Massive foreign reserves and undervalued currencies could shield the region’s markets from a potential selloff if Fed chair Jerome Powell hints at tapering bond purchases at the Jackson Hole symposium this week.

While there’s caution, analysts aren’t expecting a repeat of the so-called 2013 taper tantrum where the Fed’s surprise announcement to unwind stimulus roiled global markets.

“Partly due to the taper tantrum in 2013, South-East Asia’s central banks now have better foreign-exchange-reserve cushions,” said Vishnu Varathan, head of economics and strategy at Mizuho Bank Ltd in Singapore.

“The degree of treasury curve steepening appears far more subdued this time around, which may be conflated with reduced pressure for capital flight out of emerging-Asia.”

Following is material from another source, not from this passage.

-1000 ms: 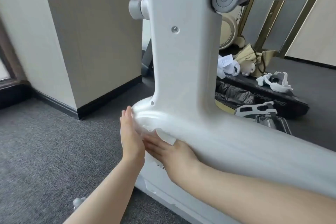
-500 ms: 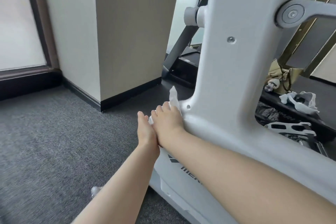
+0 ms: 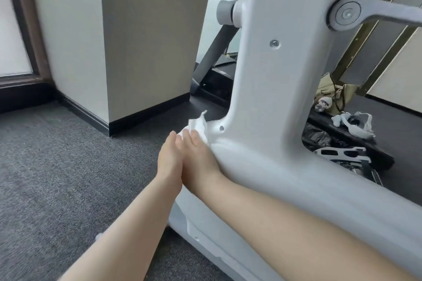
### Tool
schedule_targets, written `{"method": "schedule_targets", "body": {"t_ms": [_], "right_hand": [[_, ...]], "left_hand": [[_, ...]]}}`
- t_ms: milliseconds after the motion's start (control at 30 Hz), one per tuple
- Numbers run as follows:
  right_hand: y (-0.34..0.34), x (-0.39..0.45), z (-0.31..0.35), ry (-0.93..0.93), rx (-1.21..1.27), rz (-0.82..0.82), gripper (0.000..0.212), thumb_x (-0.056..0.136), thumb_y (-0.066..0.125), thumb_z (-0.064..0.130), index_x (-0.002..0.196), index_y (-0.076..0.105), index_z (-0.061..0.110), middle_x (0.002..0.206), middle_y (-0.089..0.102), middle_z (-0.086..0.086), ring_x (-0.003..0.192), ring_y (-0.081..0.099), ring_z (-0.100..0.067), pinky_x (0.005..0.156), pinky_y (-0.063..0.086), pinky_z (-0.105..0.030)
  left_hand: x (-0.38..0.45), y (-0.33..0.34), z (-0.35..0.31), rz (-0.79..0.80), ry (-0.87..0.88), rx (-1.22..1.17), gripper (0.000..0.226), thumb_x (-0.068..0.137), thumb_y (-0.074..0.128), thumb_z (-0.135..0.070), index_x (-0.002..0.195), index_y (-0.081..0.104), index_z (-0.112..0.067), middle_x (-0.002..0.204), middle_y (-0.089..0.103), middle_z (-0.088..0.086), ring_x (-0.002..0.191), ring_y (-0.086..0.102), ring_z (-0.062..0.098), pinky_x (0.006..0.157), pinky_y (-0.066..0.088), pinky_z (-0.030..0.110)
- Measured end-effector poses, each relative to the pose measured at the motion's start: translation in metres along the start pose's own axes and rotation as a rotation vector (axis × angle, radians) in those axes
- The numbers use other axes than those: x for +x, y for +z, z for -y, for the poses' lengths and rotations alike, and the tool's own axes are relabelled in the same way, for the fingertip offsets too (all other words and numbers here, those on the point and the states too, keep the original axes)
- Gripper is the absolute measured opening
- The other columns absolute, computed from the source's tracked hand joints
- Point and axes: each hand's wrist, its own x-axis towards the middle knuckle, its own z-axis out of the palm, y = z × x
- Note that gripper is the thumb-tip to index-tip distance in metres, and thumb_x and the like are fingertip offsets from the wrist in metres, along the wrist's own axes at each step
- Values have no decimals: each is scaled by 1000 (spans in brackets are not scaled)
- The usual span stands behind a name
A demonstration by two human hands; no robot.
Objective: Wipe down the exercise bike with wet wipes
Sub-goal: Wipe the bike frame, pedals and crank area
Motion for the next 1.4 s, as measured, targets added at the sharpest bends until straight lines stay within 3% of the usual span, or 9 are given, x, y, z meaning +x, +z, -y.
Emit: {"method": "schedule_targets", "body": {"t_ms": [100, 167, 267, 433, 600, 800, 1033, 1267, 1400], "right_hand": [[17, -50, 7, -218, -110, -3, 69, 97, 34, 28, 151, -6, 12, 157, -4, -20, 140, -17, -45, 113, 12, -58], [37, -87, -4, -141, 75, -105, 79, 95, 45, 30, 149, -11, 19, 159, -14, -8, 139, -30, -33, 111, 22, -57], [52, -136, -29, 83, 454, -92, 86, 89, 50, 32, 154, -5, 22, 161, -13, 10, 147, -10, -7, 94, 52, -38], [38, -210, -76, 493, 423, -153, 63, 93, 34, 43, 152, 26, 21, 159, 21, 3, 146, 22, -22, 114, 26, -50], [47, -254, -97, 892, 460, -85, 63, 95, 26, 45, 151, 27, 16, 156, 30, -5, 145, 26, -27, 115, 20, -52], [56, -254, -106, 709, 473, -123, 55, 102, 21, 40, 153, 23, 20, 159, 22, 2, 147, 17, -18, 118, 18, -43], [86, -329, -128, 1186, 382, -202, 60, 100, 14, 44, 145, 40, 14, 152, 39, 2, 143, 28, -19, 119, 14, -43], [121, -362, -64, 623, 254, -219, 62, 101, 31, 39, 154, 7, 20, 161, -1, 3, 149, -1, -17, 120, 0, -40], [153, -394, -30, 692, 272, -233, 67, 101, 31, 41, 154, -4, 19, 159, -18, 6, 148, -10, -14, 120, -8, -32]], "left_hand": [[-2, 7, 11, -16, 126, 213, 45, 90, 36, -52, 107, 63, -20, 117, 64, 8, 118, 55, 26, 108, 37, 45], [-10, 15, 23, 24, 314, 461, 63, 84, 30, -56, 122, 53, -13, 137, 49, 13, 133, 38, 30, 113, 27, 47], [-31, 30, 43, 5, 453, 624, 70, 97, 35, -48, 153, 17, -11, 162, 6, 10, 148, 1, 26, 121, 4, 41], [-60, 40, 76, 124, 799, 795, 75, 88, 19, -63, 146, -20, -37, 152, -36, -13, 140, -37, 11, 115, -18, 28], [-86, 55, 90, 289, 994, 1023, 69, 96, 23, -54, 152, -13, -36, 157, -30, -12, 142, -35, 20, 113, -25, 27], [-117, 92, 109, 622, 1361, 1156, 56, 102, 28, -35, 155, 16, -21, 163, 6, -3, 151, -2, 19, 120, -10, 35], [-118, 120, 96, 549, 1541, 1213, 50, 103, 28, -34, 150, 34, -20, 157, 32, -1, 147, 23, 20, 120, 10, 39], [-123, 125, 114, 385, 1579, 1128, 48, 103, 30, -28, 149, 37, -17, 155, 34, 2, 146, 26, 23, 119, 8, 41], [-134, 129, 132, 327, 1589, 1081, 48, 105, 24, -28, 150, 34, -14, 157, 30, 5, 147, 22, 26, 118, 2, 43]]}}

Most South-East Asian currencies are undervalued, which reduces the risk of heavy foreign outflows in case markets turn risk-averse. The baht’s real effective exchange rate is 5% lower than the five-year average. The currency was 11% overvalued relative to its five-year mean before the taper tantrum.

The Philippine peso seems to be overvalued but by a smaller magnitude than in 2013. Additionally, the seven-day average spread of Indonesia’s 10-year bonds over similar-duration treasuries is around 500 basis points, which is wider compared to 2013.